She watched Colette approach Dr Samedi, the whole room in a hush. Everybody looking for the first time tonight, Jane thought, like kids, unsure of how they were supposed to react to the hostess throwing a wobbly. Colette was speaking quickly to Dr Samedi, who started to back away, making sweeping motions with his hands, Colette pursuing him, her voice rising.
‘... getting half a fucking grand for this, Jeff, remember?’
Dr Samedi glanced wildly from side to side, at the spread of his equipment, and Colette carried on advancing and talking ferociously at him, until he had his back against one of the big speakers, his top hat fallen off, and he seemed to concede, submit, whatever, his head nodding wearily. Colette smiled grimly, walked back to the centre of the room.
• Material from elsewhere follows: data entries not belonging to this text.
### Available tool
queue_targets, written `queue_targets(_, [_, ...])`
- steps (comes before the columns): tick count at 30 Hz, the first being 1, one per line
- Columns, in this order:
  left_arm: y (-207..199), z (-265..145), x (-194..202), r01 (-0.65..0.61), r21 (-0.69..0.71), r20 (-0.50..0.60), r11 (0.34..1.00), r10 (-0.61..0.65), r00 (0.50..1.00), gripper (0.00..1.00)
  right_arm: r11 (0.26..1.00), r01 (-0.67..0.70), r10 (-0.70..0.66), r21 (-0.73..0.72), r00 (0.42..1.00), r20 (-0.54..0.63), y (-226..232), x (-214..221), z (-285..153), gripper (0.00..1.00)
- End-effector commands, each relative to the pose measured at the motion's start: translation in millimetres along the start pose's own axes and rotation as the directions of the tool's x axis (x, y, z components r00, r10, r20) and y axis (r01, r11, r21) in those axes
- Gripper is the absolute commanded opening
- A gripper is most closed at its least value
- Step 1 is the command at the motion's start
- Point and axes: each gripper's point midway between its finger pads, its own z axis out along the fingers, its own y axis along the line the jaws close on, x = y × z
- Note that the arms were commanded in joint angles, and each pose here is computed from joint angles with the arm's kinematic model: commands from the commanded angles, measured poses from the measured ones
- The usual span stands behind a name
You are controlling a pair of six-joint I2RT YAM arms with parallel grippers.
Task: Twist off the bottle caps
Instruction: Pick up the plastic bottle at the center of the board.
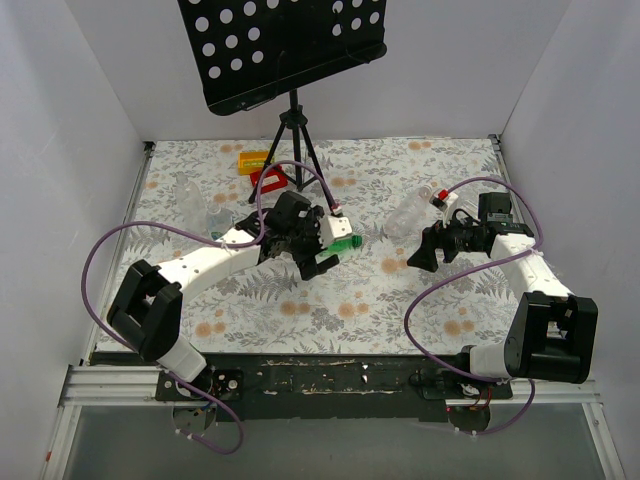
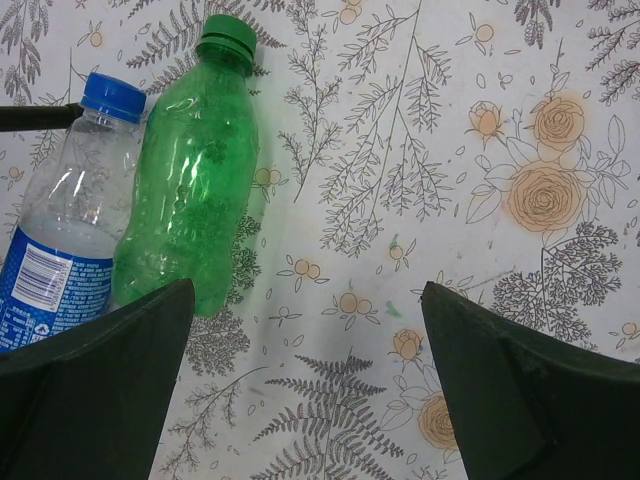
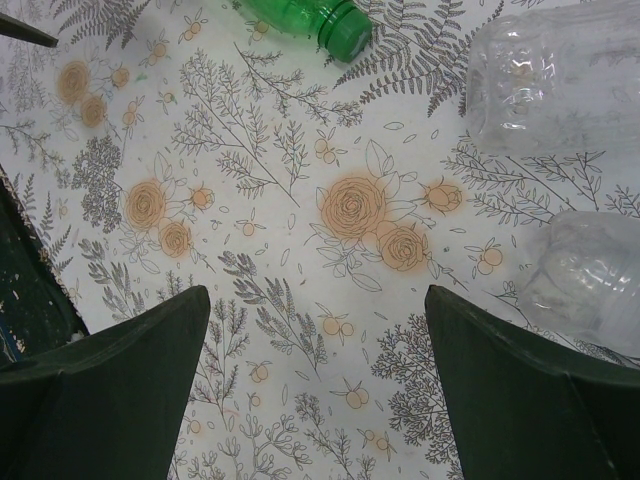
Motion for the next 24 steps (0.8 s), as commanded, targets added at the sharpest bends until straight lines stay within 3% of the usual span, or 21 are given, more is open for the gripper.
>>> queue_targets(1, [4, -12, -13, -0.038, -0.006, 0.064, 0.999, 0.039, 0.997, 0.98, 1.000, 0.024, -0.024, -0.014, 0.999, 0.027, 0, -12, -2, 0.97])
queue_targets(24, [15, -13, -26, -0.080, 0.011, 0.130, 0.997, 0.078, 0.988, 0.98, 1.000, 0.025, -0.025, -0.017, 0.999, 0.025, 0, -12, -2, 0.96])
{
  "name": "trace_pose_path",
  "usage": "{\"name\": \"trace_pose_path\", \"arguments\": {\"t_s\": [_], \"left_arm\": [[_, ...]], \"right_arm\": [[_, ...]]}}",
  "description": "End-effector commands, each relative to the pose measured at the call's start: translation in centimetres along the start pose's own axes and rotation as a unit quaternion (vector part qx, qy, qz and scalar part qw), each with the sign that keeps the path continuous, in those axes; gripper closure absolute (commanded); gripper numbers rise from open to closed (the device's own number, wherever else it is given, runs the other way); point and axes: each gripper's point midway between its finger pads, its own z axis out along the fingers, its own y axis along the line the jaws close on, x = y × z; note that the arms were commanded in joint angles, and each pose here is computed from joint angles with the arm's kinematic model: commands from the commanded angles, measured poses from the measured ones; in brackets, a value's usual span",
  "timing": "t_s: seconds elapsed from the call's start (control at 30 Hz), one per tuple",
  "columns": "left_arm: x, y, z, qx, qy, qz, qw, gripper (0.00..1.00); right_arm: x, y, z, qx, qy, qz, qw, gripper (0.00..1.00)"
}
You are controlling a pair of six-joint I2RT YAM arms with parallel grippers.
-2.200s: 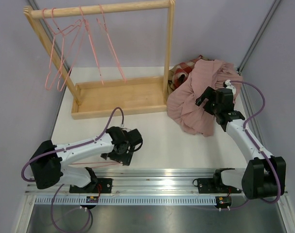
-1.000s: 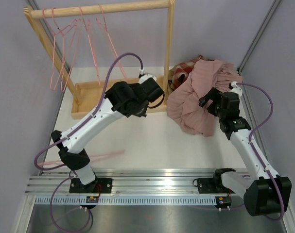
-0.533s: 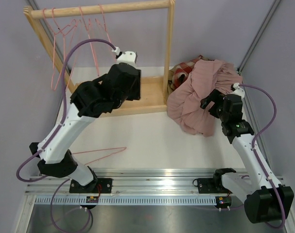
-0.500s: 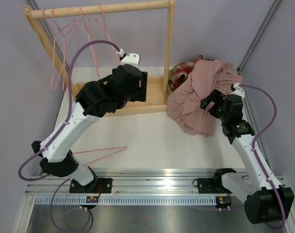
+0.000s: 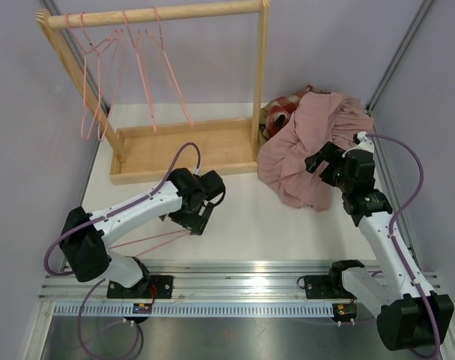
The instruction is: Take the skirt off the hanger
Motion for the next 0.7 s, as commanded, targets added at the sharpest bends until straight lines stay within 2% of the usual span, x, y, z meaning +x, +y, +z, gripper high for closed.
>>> {"name": "trace_pose_path", "arguments": {"t_s": [0.0, 0.13, 0.2, 0.37, 0.47, 0.53, 0.6, 0.63, 0.67], "left_arm": [[0.4, -1.4, 0.5, 0.035, 0.006, 0.002, 0.999, 0.01], [0.8, -1.8, 1.2, 0.036, 0.024, 0.009, 0.999, 0.01], [1.1, -2.1, 2.2, 0.031, 0.040, 0.017, 0.999, 0.08], [1.5, -3.1, 4.9, 0.031, 0.072, 0.042, 0.996, 0.11], [1.6, -3.4, 6.2, 0.022, 0.094, 0.053, 0.994, 0.24], [1.7, -3.4, 6.8, 0.017, 0.106, 0.056, 0.993, 0.53], [1.5, -3.0, 7.1, 0.001, 0.106, 0.058, 0.993, 0.94], [1.3, -2.8, 7.1, -0.006, 0.108, 0.061, 0.992, 1.00], [0.8, -2.8, 6.9, -0.006, 0.101, 0.062, 0.993, 1.00]], "right_arm": [[-0.3, 1.1, -0.3, -0.026, -0.005, 0.003, 1.000, 0.01], [-0.3, 0.8, -0.5, -0.020, -0.008, -0.003, 1.000, 0.01], [-0.3, 0.7, -0.4, -0.017, -0.009, -0.004, 1.000, 0.01], [-0.1, 0.5, -0.1, -0.015, -0.006, -0.005, 1.000, 0.01], [-0.1, 0.3, -0.1, -0.011, -0.006, -0.008, 1.000, 0.01], [-0.1, 0.1, -0.1, -0.007, -0.007, -0.010, 1.000, 0.01], [0.1, 0.2, -0.1, -0.008, -0.006, -0.011, 1.000, 0.00], [0.1, 0.1, 0.0, -0.008, -0.006, -0.009, 1.000, 0.01], [0.1, 0.2, 0.0, -0.009, -0.006, -0.009, 1.000, 0.00]]}}
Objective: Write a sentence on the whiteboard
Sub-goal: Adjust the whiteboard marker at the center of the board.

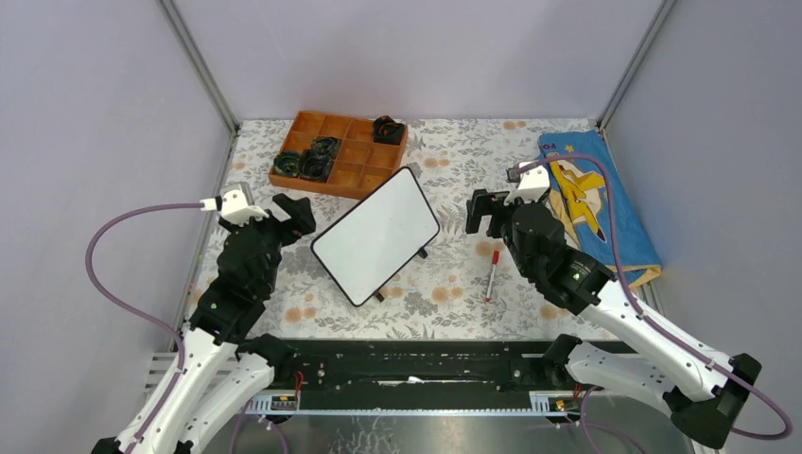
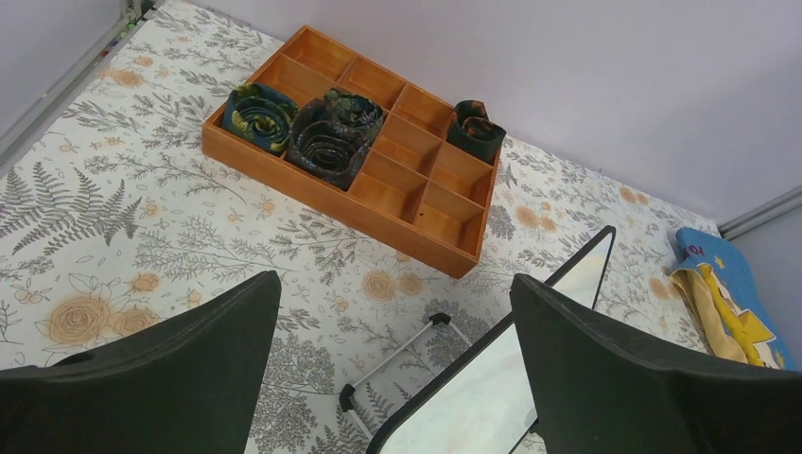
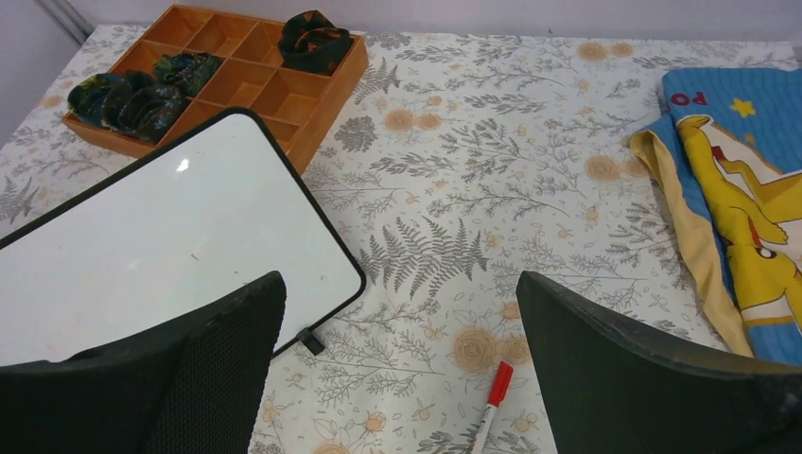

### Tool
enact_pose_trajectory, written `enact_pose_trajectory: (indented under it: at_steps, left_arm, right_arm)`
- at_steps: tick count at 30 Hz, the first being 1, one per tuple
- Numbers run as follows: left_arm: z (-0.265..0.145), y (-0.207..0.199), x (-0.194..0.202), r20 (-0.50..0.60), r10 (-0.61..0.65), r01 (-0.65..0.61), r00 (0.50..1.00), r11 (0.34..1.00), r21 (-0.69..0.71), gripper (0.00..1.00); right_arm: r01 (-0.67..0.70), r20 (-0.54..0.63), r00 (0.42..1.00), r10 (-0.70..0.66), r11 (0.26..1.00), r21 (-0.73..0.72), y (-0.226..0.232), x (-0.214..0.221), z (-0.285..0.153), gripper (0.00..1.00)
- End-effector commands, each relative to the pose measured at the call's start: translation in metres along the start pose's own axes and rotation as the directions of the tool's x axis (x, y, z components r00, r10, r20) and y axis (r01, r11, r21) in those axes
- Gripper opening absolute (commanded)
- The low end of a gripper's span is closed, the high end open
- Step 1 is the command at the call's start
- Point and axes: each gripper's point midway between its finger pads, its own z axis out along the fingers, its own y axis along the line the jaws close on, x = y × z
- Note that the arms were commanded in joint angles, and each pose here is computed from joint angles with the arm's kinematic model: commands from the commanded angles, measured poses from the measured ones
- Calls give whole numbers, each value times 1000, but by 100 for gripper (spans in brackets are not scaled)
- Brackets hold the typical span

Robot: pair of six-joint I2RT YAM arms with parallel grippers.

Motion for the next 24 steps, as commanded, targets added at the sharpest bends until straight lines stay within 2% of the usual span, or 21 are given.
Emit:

‘All right. Everybody listen up. Seems some of you are not, like, considered suitable.’
Dean Wall whooped.
‘Yeah, yeah.’ Colette waved a dismissive hand. ‘Wall’s first taste of fame, very sad. OK ... So if some of us are not welcome, I think we should all go, yeah?’
‘Thank God for that,’ Quentin sighed. But Jane suspected he was being seriously premature.
‘It’s not a bad night out there, right?’ Colette said.
‘Could be better,’ a boy shouted bravely.
‘It will be. I reckon we get out of this shithole, take the action into the streets, yeah?’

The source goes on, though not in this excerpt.